Delft, the Netherlands, 2009

In collaboration with David Smidt van Gelder, Ernst Kabel and Bart-Jan Polman

The proposed new Bouwkunde is an environment where people can live architecture to its full potential. It is a stimulating environment which encourages users to be active, critical and initiative within an inspiring learning environment.

The building concept is based on the idea to see all activities but not directly touch them. This is already revealed from the outside. Coming from the TU campus the new Bouwkunde contributes to the campus in an own unique way. Two distinct autonomous layers give the impression of spatial schizophrenia: an immense factory hall like a civilized IKEA, with a roman city structure on top of it

On the glazed façade of the building, a curved line shows its traces. It’s the annunciation of the hilly landscape inside, viciously stopped by the Euclidean shape of the hall. Where the curves of the landscape touch the ground of its surroundings, entrances are unmistakeably formed.

Big trucks enter the almost subterranean storage spaces underneath the hills. Inside the hall the production of architecture is under full construction and process. Swarms of students are working on the terraced hills, creating their own architectural masterpieces in a variety of flexible and heterogeneous studio spaces. The intense working atmosphere gives the feeling of being one community within the buzzling and hectic world of Bouwkunde.

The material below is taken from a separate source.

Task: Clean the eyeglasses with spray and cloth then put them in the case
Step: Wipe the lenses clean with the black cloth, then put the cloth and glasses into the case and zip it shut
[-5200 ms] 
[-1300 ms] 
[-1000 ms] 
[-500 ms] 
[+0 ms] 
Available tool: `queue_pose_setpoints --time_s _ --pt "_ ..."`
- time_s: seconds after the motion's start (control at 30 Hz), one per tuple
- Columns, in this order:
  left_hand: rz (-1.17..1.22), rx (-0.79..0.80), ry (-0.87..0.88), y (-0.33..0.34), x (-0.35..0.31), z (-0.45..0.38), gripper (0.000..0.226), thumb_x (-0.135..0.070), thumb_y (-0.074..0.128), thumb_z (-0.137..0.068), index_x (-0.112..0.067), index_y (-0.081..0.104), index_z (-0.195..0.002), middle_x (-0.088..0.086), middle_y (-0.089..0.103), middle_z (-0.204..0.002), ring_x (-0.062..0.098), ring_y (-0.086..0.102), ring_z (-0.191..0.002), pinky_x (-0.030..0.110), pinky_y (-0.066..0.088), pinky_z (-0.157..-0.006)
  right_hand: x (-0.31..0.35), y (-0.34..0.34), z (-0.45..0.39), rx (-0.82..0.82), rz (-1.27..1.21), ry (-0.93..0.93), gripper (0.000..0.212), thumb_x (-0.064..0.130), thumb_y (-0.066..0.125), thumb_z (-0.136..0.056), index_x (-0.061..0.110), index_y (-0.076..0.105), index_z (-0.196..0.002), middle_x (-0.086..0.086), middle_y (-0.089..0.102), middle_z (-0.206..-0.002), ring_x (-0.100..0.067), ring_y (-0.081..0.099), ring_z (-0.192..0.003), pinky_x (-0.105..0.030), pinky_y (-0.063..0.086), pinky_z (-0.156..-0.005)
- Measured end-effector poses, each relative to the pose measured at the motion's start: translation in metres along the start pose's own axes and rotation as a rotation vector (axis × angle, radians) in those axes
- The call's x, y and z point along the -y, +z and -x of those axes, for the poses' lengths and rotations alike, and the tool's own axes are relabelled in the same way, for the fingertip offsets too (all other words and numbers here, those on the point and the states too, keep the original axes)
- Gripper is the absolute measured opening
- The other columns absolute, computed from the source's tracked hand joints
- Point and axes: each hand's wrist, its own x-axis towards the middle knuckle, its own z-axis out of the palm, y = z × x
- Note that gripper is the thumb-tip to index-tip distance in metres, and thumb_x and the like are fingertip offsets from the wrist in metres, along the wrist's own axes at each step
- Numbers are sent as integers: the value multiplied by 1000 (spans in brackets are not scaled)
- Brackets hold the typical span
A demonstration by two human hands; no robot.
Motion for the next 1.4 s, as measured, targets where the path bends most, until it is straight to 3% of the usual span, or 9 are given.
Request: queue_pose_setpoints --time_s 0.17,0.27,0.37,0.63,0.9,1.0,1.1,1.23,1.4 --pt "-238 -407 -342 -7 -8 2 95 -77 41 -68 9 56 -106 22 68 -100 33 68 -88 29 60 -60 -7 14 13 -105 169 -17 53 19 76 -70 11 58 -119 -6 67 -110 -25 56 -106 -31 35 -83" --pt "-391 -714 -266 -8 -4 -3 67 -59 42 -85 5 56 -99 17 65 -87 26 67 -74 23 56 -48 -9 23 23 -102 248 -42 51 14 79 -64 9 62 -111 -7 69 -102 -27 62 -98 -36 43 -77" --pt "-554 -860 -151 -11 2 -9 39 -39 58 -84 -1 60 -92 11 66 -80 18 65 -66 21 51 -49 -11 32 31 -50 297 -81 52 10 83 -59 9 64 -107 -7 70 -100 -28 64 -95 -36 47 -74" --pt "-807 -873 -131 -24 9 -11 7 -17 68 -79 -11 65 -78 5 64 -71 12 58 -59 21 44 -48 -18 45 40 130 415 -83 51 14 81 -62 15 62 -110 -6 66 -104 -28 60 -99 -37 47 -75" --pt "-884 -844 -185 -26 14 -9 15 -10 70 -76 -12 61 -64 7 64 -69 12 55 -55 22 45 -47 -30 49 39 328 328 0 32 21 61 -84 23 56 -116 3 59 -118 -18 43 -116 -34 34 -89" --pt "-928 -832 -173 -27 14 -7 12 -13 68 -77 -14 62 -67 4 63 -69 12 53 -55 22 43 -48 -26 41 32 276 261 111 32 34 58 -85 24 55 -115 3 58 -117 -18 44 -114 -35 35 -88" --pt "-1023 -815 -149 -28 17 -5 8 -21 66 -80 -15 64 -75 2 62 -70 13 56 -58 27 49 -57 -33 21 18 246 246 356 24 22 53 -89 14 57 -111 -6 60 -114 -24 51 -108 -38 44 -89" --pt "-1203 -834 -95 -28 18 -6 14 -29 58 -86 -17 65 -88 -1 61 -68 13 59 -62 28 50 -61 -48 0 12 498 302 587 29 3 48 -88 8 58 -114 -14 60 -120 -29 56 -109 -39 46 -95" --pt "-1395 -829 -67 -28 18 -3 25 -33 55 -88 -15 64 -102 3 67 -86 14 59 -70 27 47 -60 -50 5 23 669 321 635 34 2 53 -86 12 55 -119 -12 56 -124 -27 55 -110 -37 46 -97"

Not everything is shown at once, but a general picture is clearly given. Calmed down from the first overwhelming impressions, the elevated city suddenly shows a direct nearness and connection to the landscape. Its presence and relation is felt literally by the dynamics of the hall’s ceiling. Several volumes punch through the roof, manifesting an inverted city. New developments and materials are tested in the labs, almost touchable from the top of the hills. Conferences and special exhibitions are taking place in serene untouchable objects above the valleys, constituting an overwhelming visual tension between the two worlds.

Five big cores strengthened with knowledge from the past are placed on central positions on the landscape. They provide a functional connection between the two worlds, in the form of the library, the model space, the restaurant and the auditorium, interwoven with all the studio spaces. The big working factory has become a learnscape.

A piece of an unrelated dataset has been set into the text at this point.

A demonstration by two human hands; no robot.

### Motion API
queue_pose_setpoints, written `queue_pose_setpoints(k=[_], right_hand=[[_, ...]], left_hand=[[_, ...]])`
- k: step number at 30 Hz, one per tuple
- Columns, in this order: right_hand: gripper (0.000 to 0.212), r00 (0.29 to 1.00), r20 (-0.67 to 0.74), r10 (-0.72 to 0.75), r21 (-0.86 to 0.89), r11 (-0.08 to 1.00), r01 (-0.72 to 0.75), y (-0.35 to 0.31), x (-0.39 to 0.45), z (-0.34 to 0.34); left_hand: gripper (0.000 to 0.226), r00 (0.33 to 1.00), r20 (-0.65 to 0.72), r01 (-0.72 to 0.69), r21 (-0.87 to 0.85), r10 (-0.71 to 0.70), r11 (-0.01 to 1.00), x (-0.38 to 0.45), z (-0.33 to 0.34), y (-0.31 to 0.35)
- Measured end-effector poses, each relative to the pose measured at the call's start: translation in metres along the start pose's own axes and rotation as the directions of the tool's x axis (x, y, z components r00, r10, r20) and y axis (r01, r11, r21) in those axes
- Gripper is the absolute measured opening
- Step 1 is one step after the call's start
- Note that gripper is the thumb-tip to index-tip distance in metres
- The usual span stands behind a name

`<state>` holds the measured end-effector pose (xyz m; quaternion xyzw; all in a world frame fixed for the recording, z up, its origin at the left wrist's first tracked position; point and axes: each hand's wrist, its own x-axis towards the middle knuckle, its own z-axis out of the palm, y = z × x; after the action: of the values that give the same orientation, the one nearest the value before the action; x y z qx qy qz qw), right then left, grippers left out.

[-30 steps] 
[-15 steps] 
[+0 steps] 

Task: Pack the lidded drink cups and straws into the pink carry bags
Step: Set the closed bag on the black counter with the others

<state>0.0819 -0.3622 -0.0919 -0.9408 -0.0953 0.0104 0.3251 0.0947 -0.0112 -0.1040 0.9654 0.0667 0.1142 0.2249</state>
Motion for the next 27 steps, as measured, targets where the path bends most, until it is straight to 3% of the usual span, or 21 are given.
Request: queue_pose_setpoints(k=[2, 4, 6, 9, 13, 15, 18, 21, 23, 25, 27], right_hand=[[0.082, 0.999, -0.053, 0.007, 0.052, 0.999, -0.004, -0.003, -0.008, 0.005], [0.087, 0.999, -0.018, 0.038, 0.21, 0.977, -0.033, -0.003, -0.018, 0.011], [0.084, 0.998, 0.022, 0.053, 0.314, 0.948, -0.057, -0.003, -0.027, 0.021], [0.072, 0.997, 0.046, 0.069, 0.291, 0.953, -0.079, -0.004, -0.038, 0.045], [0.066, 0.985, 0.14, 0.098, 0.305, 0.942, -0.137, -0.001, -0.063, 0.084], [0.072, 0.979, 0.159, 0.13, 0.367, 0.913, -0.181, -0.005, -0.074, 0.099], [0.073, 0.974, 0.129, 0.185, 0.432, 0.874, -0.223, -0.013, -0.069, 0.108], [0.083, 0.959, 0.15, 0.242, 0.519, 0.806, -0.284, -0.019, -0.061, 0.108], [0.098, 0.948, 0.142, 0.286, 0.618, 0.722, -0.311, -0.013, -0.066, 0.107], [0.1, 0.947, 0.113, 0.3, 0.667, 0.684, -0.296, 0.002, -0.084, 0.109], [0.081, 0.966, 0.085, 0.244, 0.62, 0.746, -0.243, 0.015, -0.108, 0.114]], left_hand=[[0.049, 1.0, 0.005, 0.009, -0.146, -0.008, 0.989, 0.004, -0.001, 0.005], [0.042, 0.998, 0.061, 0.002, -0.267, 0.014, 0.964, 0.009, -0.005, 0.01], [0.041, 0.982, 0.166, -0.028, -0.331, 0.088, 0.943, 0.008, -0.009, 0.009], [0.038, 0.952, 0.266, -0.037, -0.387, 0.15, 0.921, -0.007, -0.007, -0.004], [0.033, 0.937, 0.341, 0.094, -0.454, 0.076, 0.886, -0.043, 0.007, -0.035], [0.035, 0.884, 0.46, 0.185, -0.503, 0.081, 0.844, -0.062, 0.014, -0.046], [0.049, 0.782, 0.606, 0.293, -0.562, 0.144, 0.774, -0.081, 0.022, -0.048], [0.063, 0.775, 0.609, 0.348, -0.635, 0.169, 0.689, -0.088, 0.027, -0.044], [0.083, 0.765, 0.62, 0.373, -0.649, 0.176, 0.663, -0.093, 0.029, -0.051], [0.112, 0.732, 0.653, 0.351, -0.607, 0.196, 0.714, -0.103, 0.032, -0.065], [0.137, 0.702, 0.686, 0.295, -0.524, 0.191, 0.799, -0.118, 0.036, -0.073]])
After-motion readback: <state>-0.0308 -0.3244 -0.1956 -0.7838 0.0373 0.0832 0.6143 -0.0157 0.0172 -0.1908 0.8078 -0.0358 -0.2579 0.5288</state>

Along the way up several lecture halls are interwoven with the vertical transport, where students and teachers exchange knowledge in a dynamic and informal way. The cores emerge on the central squares of the city above and extend to towers, visible from both the elevated city and the landscape underneath.

These towers have special functions on top. In the bouwpub there is a celebration going on. Stylos has changed its tower already for the second time this year; in the Delft School of Design a congress is in full process, where in the exposition pavilion graduates show there work. In the last tower the dean looks from his penthouse onto the elevated city.

A 7 by 7 meter grid that forms the structure of the roof of the hall, also defines the grid of the city. It’s an ever expanding city; students, teachers, recent graduates renting studios: they all can fill the grid according to their own initiatives. It makes the city flexible; exchange of functions happens in a natural way. Suitable for a wide range of activities, the city extends beyond the typical Bouwkunde program and incorporates the outside world. Offices of teachers, dwellings and ateliers for graduates and professionals, related companies and several leisure and supportive activities get their place.

The city is a 24hour industry. When the hall is closed the city doesn’t go to sleep but delivers a variety of activities: it’s an expression of architectural life. On the scale of the public layer of the street, direct and informal relations between the functions become likely.From one of the slim concrete slabs that are adjusted to the roads of Delft, a student bikes through the streets. On his right-hand he passes a young professional who is busy repairing his own roof due to bad detailing. On the left a student takes his breakfast enjoying the first sunrays, after working all night long. Just in time for a meeting with one of his graduates, a teacher runs to his own office with a cup of coffee and a sandwich in his hand, fresh from the bakery around the corner. He almost gets hit by a car, busy searching for a free place along the streets. After stalling his bike, the student walks via the exposition to one of the cores for a lecture.

This concept stretches the limits of Bouwkunde as an institute to a new potential. The building as a whole develops in section from the idea of an institution with fixed values and ideologies to the idea of an initiative, dynamic and stimulating environment that exceeds the academic world end extends to the one of practicing architecture in reality. The appearance and the way the building works is subject of constant change; in daily use as over time, in form as in function. The extreme flexibility of the concept makes the new Bouwkunde ready for its own future.